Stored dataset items

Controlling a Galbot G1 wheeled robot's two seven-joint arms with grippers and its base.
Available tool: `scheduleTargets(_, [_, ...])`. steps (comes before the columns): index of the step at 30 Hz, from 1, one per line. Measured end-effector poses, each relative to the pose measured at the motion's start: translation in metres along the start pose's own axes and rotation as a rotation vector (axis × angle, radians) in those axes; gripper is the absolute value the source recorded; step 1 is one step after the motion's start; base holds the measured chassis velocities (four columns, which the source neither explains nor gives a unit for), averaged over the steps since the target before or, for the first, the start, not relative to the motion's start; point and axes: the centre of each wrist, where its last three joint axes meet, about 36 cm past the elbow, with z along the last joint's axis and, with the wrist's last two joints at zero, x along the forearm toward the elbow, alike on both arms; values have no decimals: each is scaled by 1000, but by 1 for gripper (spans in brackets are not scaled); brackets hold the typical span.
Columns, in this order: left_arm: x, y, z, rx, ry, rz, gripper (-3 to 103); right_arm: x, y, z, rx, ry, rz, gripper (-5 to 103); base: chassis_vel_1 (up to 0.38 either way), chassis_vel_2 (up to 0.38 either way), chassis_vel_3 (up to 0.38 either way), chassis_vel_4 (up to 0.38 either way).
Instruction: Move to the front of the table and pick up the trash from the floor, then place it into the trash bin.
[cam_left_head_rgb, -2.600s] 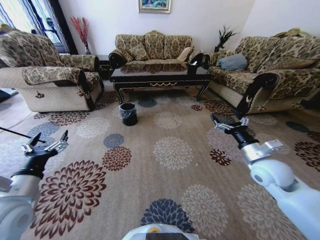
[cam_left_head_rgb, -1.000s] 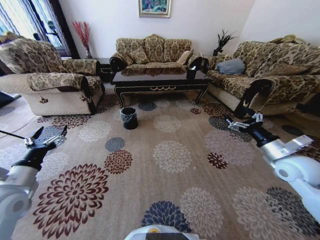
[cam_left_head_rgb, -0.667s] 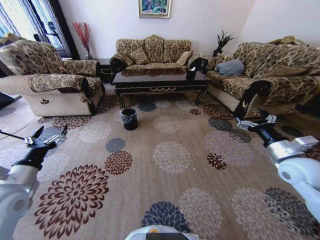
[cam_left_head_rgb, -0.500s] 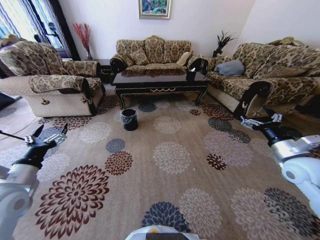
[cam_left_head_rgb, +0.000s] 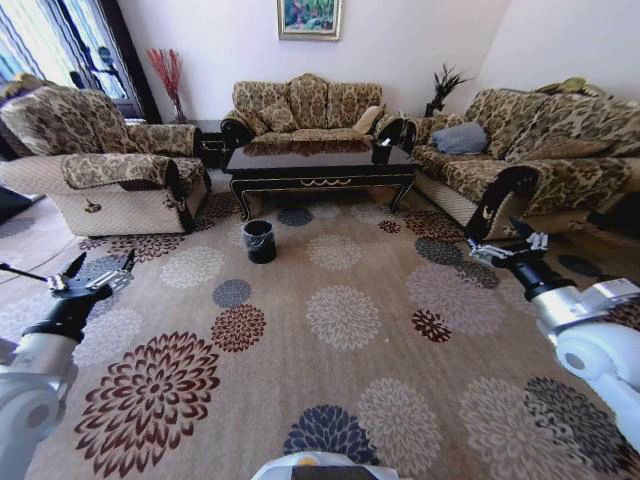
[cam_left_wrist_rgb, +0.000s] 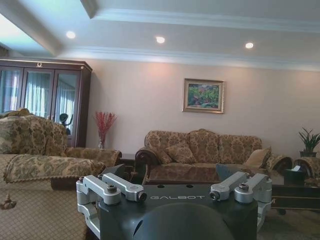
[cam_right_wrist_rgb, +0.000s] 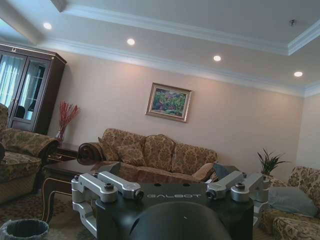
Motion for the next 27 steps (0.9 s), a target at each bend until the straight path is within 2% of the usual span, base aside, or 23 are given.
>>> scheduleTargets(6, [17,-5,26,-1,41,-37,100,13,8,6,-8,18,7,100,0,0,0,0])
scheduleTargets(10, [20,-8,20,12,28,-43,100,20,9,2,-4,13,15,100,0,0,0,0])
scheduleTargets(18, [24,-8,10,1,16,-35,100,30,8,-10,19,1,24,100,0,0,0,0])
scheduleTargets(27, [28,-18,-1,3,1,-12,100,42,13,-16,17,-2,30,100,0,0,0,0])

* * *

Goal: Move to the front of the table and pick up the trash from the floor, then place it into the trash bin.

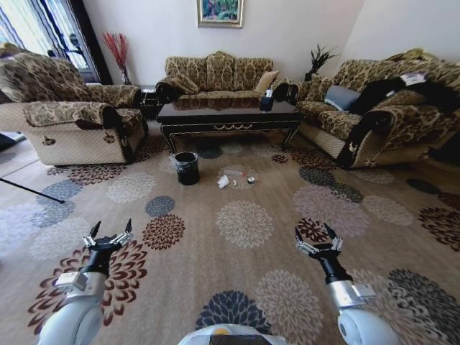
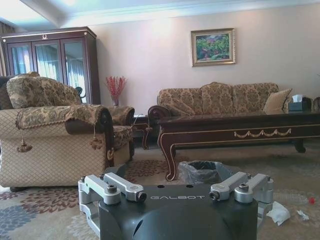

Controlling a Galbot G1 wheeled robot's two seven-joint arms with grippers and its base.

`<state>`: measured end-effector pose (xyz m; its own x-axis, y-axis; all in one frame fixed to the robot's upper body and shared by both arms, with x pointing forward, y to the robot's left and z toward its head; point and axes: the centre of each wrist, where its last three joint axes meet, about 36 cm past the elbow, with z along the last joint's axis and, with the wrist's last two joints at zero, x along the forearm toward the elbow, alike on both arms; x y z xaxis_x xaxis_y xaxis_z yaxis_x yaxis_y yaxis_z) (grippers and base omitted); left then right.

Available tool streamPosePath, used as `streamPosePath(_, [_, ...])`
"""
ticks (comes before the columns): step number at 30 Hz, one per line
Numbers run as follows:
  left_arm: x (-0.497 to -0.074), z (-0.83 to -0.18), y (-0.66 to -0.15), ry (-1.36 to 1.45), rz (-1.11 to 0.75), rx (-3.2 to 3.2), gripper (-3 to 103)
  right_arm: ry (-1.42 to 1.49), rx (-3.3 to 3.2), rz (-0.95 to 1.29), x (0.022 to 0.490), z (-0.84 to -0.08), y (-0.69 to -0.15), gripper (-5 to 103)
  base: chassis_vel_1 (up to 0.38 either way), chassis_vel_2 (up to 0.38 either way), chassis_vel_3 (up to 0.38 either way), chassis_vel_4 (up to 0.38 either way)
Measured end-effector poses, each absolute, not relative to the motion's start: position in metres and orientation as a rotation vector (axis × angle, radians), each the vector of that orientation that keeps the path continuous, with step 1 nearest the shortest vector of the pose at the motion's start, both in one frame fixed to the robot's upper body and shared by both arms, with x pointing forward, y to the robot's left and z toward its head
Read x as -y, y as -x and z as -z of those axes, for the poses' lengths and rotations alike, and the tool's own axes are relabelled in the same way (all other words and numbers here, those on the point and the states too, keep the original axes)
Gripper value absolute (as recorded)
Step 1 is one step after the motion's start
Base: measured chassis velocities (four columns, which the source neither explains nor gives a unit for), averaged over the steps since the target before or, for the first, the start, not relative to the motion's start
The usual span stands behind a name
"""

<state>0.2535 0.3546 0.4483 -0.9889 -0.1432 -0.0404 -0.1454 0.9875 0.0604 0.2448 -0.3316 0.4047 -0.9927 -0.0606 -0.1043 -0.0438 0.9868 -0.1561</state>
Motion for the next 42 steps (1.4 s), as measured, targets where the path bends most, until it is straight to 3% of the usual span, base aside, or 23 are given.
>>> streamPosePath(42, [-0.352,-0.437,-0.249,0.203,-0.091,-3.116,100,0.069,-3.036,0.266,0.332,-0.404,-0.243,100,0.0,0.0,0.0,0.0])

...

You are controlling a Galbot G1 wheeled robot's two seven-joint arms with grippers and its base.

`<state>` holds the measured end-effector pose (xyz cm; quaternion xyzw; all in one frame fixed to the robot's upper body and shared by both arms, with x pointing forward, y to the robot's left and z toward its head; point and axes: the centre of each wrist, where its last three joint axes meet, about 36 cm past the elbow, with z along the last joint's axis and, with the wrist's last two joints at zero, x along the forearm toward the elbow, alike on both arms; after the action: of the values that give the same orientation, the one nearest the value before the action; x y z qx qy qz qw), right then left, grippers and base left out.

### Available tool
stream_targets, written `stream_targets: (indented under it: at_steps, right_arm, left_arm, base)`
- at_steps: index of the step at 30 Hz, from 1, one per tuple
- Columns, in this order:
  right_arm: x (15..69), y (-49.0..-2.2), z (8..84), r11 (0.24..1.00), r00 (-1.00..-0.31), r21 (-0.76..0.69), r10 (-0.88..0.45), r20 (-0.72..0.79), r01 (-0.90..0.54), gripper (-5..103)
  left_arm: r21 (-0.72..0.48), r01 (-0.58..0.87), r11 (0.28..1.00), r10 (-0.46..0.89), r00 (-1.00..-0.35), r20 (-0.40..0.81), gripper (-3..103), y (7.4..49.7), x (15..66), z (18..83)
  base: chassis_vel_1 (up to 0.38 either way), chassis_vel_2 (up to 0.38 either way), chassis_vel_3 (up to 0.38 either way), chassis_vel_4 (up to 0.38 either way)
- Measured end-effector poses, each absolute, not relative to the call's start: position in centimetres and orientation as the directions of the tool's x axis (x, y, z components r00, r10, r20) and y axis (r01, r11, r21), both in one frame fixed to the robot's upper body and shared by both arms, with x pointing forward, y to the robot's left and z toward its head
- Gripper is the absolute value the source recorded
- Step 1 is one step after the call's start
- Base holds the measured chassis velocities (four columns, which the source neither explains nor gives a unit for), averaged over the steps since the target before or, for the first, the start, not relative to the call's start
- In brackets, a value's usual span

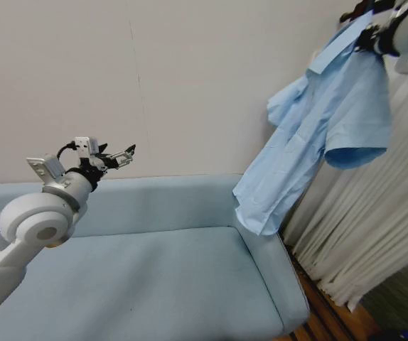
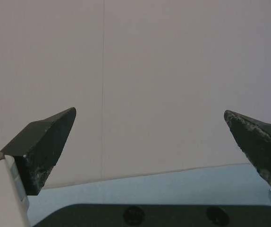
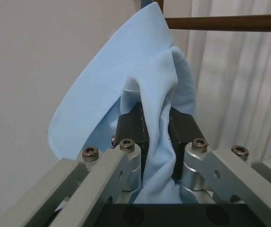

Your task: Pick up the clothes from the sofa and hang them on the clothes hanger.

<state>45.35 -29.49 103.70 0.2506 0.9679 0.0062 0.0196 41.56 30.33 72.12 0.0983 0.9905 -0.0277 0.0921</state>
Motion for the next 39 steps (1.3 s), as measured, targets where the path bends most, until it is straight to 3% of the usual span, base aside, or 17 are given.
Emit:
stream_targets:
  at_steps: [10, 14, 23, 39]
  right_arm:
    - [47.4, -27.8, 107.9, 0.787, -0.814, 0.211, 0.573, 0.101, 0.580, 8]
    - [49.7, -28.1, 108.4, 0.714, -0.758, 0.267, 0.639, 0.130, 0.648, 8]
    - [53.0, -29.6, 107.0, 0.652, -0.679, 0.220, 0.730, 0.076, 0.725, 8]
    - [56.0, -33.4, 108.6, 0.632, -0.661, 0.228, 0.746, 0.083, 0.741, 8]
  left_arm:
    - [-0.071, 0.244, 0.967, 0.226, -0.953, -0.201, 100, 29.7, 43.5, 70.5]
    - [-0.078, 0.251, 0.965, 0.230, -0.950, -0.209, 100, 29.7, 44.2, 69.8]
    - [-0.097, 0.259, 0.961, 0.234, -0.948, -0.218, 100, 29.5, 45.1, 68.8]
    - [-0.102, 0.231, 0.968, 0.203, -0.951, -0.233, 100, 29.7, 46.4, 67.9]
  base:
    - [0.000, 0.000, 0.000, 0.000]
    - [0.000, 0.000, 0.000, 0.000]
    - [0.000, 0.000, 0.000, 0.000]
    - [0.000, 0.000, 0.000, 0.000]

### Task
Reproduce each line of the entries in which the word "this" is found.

### Exercise solution
Columns, in this order: left_arm: x, y, z, rx, ry, rz, gripper (-3 to 103); right_arm: x, y, z, rx, ry, rz, gripper (-5 to 103); base: chassis_vel_1 (up to 0.38 either way), chassis_vel_2 (up to 0.38 either way), chassis_vel_3 (up to 0.38 either way), chassis_vel_4 (up to 0.38 either way).
- Columns, in this order:

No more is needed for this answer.